Would you reproduce the listing exactly, leaving nothing out?
┌──
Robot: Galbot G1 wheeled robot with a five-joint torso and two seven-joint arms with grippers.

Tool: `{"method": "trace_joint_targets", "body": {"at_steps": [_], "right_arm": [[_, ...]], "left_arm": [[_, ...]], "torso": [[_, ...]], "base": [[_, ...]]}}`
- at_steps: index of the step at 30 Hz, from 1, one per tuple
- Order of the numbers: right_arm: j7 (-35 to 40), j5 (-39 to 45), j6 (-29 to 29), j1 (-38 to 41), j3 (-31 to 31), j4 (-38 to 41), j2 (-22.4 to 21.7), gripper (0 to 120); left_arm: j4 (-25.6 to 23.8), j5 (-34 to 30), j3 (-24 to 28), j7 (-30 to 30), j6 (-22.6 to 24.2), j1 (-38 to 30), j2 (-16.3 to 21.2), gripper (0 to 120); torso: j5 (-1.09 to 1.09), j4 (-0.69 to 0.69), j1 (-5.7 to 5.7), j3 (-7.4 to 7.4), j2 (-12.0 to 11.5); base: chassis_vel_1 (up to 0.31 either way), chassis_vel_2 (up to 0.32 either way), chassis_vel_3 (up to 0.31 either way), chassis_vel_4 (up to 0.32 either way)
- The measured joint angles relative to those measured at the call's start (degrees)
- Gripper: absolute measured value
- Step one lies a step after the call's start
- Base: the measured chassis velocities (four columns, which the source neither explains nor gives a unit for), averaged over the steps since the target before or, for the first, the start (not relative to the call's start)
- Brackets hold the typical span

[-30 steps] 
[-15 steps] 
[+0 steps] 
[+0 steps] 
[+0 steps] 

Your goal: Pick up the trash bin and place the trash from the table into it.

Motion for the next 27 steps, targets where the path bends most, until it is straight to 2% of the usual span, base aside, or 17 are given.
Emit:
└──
(WRITTEN ANSWER)
Robot: Galbot G1 wheeled robot with a five-joint torso and two seven-joint arms with grippers.

Tool: `{"method": "trace_joint_targets", "body": {"at_steps": [_], "right_arm": [[_, ...]], "left_arm": [[_, ...]], "torso": [[_, ...]], "base": [[_, ...]]}}`
- at_steps: index of the step at 30 Hz, from 1, one per tuple
- Order of the numbers: right_arm: j7 (-35 to 40), j5 (-39 to 45), j6 (-29 to 29), j1 (-38 to 41), j3 (-31 to 31), j4 (-38 to 41), j2 (-22.4 to 21.7), gripper (0 to 120); left_arm: j4 (-25.6 to 23.8), j5 (-34 to 30), j3 (-24 to 28), j7 (-30 to 30), j6 (-22.6 to 24.2), j1 (-38 to 30), j2 (-16.3 to 21.2), gripper (0 to 120); torso: j5 (-1.09 to 1.09), j4 (-0.69 to 0.69), j1 (-5.7 to 5.7), j3 (-7.4 to 7.4), j2 (-12.0 to 11.5); base: chassis_vel_1 (up to 0.31 either way), chassis_vel_2 (up to 0.32 either way), chassis_vel_3 (up to 0.31 either way), chassis_vel_4 (up to 0.32 either way)
- The measured joint angles relative to those measured at the call's start (degrees)
- Gripper: absolute measured value
- Step one lies a step after the call's start
- Base: the measured chassis velocities (four columns, which the source neither explains nor gives a unit for), averaged over the steps since the target before or, for the first, the start (not relative to the call's start)
- Brackets hold the typical span

[-30 steps] 
[-15 steps] 
[+0 steps] 
[+0 steps] 
[+0 steps] 

Your goal: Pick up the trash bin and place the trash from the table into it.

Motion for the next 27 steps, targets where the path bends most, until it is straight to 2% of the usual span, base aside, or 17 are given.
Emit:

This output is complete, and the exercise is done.